Problem statement |
Wherever "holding" appears in the records below, copy the line that holds it.

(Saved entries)

+++++

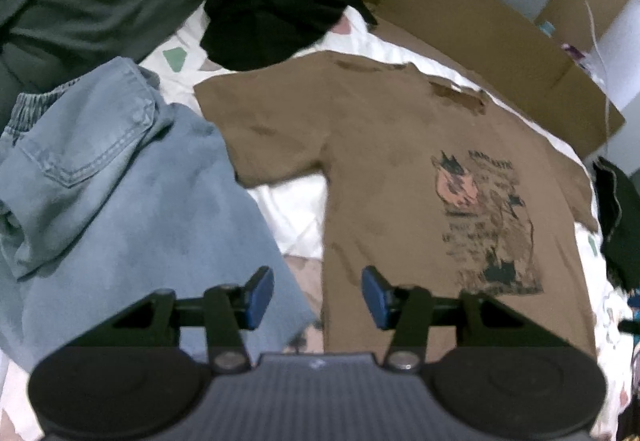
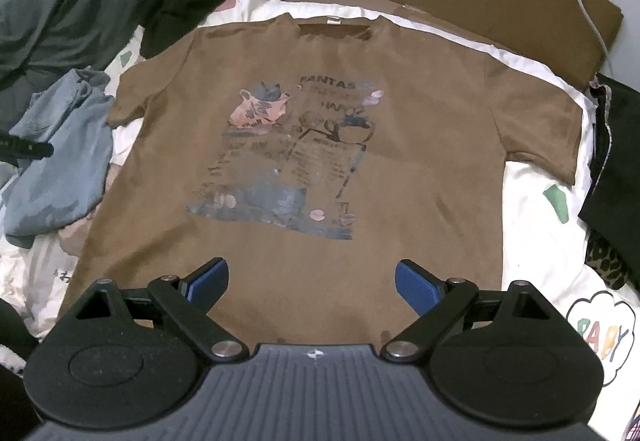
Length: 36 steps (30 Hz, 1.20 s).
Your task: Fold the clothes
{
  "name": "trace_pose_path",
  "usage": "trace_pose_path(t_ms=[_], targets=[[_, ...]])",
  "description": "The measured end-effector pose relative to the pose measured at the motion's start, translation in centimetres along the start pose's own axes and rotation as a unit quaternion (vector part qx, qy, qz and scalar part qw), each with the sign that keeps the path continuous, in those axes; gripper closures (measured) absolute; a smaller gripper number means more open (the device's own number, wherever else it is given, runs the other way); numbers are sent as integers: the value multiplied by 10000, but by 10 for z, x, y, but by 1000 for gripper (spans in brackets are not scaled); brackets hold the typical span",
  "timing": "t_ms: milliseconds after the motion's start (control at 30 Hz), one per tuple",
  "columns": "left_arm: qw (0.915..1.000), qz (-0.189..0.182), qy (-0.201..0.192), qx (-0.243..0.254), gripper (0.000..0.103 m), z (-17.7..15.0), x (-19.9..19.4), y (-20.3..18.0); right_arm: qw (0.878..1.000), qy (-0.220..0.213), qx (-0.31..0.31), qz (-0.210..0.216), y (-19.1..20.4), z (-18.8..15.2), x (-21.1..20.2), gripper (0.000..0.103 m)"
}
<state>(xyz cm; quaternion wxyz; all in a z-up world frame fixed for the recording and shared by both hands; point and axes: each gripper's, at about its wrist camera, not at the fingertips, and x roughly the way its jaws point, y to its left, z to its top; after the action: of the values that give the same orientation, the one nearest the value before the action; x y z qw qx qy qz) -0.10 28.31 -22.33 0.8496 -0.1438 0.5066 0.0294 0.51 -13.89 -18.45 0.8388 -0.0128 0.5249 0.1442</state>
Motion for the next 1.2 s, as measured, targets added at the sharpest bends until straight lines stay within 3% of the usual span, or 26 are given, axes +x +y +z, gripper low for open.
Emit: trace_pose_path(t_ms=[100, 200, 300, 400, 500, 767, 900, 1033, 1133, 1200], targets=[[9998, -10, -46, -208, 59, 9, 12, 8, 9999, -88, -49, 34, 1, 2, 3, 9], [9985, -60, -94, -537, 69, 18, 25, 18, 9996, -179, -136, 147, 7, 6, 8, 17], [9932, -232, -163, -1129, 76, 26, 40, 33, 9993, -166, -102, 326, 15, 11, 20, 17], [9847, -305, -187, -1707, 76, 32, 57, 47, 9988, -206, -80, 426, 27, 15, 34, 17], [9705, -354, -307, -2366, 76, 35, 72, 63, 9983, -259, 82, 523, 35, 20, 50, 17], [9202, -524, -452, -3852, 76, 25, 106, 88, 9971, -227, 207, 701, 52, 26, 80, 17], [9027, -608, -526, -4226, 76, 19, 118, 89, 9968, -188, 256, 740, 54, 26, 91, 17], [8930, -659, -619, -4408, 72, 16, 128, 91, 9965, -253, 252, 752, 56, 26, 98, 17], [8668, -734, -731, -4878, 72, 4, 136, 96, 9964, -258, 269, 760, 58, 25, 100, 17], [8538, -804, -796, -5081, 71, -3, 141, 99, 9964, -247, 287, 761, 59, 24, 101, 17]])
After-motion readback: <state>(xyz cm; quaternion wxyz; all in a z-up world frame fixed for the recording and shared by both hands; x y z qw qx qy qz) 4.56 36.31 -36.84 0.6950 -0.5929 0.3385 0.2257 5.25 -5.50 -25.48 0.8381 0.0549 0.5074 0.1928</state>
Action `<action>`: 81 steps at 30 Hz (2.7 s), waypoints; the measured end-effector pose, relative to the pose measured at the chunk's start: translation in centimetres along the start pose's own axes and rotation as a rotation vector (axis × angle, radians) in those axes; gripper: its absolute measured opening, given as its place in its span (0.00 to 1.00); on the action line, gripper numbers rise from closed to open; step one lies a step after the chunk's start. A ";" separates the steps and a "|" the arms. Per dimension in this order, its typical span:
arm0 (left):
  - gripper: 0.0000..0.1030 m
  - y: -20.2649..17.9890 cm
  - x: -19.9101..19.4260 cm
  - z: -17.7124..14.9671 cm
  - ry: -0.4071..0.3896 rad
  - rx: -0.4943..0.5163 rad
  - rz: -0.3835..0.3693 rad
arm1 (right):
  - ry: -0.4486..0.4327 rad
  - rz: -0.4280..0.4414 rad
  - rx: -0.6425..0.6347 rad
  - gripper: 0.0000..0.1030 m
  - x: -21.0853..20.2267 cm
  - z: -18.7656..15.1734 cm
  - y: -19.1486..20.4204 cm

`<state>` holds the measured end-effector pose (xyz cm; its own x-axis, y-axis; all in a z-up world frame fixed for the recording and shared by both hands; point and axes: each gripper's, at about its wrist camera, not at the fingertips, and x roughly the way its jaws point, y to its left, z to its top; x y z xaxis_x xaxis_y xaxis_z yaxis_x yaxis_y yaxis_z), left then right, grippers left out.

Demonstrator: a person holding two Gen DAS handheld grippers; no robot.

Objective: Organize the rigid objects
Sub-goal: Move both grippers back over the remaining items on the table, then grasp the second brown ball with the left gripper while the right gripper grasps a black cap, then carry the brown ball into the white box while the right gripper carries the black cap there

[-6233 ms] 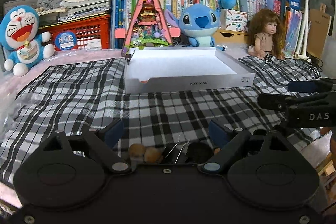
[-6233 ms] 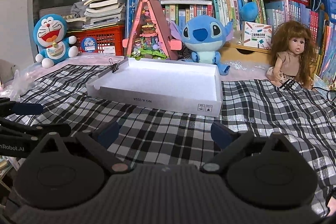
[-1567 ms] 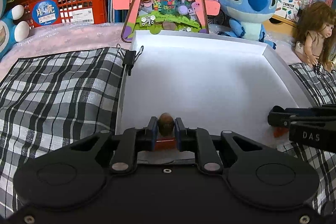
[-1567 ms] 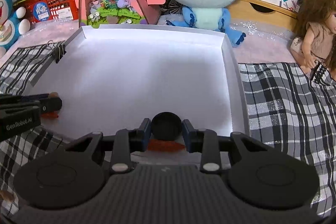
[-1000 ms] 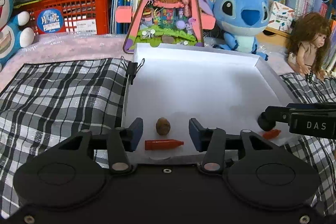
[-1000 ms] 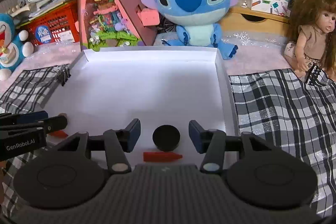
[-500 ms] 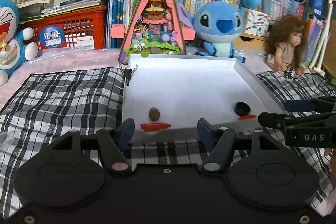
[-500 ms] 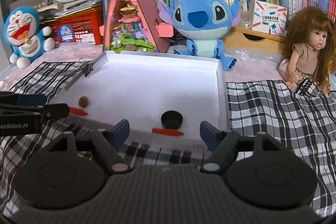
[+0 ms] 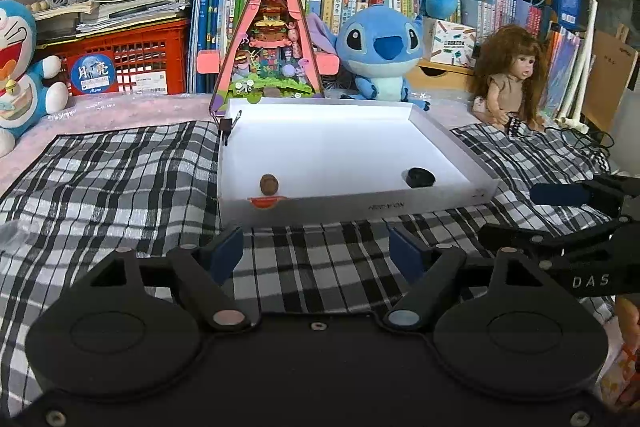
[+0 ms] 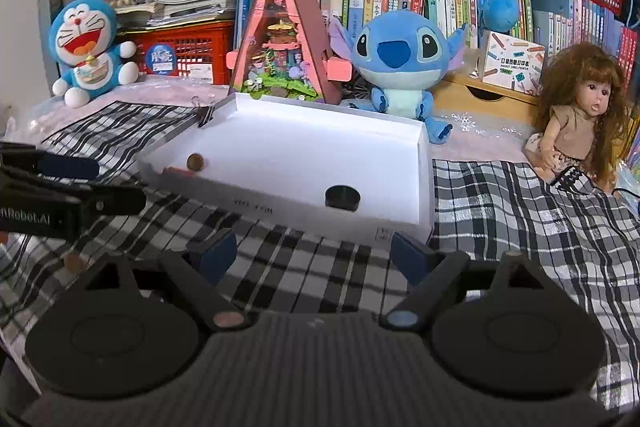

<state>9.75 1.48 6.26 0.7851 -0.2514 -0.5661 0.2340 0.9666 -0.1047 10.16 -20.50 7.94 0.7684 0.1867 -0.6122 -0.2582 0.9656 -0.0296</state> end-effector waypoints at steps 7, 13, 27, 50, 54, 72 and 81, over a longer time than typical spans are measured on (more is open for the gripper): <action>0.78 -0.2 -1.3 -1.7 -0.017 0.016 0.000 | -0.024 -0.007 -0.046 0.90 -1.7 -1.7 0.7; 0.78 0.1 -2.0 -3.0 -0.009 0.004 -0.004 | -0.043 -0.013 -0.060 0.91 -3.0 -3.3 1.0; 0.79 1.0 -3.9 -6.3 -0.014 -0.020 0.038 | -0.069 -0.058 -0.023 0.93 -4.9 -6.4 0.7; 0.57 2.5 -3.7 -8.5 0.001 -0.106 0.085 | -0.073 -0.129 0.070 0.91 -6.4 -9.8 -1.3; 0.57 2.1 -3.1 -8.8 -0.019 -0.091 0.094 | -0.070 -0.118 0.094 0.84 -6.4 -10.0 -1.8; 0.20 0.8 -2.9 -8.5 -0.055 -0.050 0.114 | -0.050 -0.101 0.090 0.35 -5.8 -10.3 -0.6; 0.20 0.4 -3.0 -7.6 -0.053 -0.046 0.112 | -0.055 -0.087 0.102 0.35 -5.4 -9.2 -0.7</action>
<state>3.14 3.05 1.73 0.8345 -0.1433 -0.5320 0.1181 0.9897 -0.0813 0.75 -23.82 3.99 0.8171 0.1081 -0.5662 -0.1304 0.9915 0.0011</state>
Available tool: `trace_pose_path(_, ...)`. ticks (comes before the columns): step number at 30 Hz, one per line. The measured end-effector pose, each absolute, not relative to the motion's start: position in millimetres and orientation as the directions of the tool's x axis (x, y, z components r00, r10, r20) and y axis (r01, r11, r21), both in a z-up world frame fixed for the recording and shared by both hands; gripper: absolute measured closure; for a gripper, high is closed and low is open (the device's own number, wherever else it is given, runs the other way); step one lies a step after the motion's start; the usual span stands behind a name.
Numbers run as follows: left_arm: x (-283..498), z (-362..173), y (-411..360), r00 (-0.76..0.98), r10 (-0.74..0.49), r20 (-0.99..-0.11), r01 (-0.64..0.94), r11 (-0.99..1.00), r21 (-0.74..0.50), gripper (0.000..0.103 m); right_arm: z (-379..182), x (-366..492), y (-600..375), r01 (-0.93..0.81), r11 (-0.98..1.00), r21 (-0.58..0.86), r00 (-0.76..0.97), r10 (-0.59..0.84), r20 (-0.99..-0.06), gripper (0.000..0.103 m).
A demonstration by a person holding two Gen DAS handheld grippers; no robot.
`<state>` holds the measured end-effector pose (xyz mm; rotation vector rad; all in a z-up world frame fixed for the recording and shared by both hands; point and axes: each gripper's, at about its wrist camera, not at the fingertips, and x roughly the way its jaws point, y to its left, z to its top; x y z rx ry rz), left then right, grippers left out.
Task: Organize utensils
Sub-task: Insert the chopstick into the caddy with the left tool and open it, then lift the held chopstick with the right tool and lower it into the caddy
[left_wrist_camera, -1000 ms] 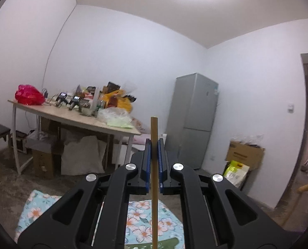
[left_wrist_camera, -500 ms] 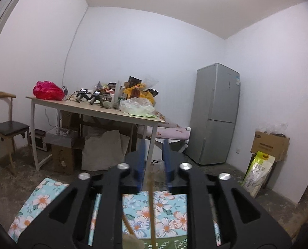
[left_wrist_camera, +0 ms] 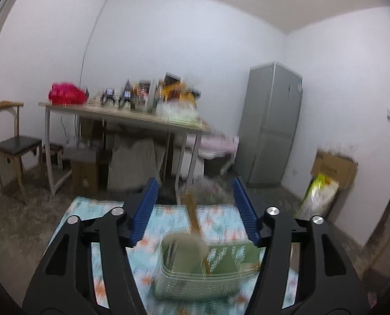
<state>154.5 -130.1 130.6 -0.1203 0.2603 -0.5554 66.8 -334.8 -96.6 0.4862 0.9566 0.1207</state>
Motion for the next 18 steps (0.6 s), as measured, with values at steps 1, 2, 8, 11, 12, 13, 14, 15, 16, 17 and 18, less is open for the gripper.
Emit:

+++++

Response for this exercise |
Demonstrator: a person holding two Gen DAS handheld grippers; no robot.
A demonstration by a person holding two Gen DAS handheld grippers; no robot.

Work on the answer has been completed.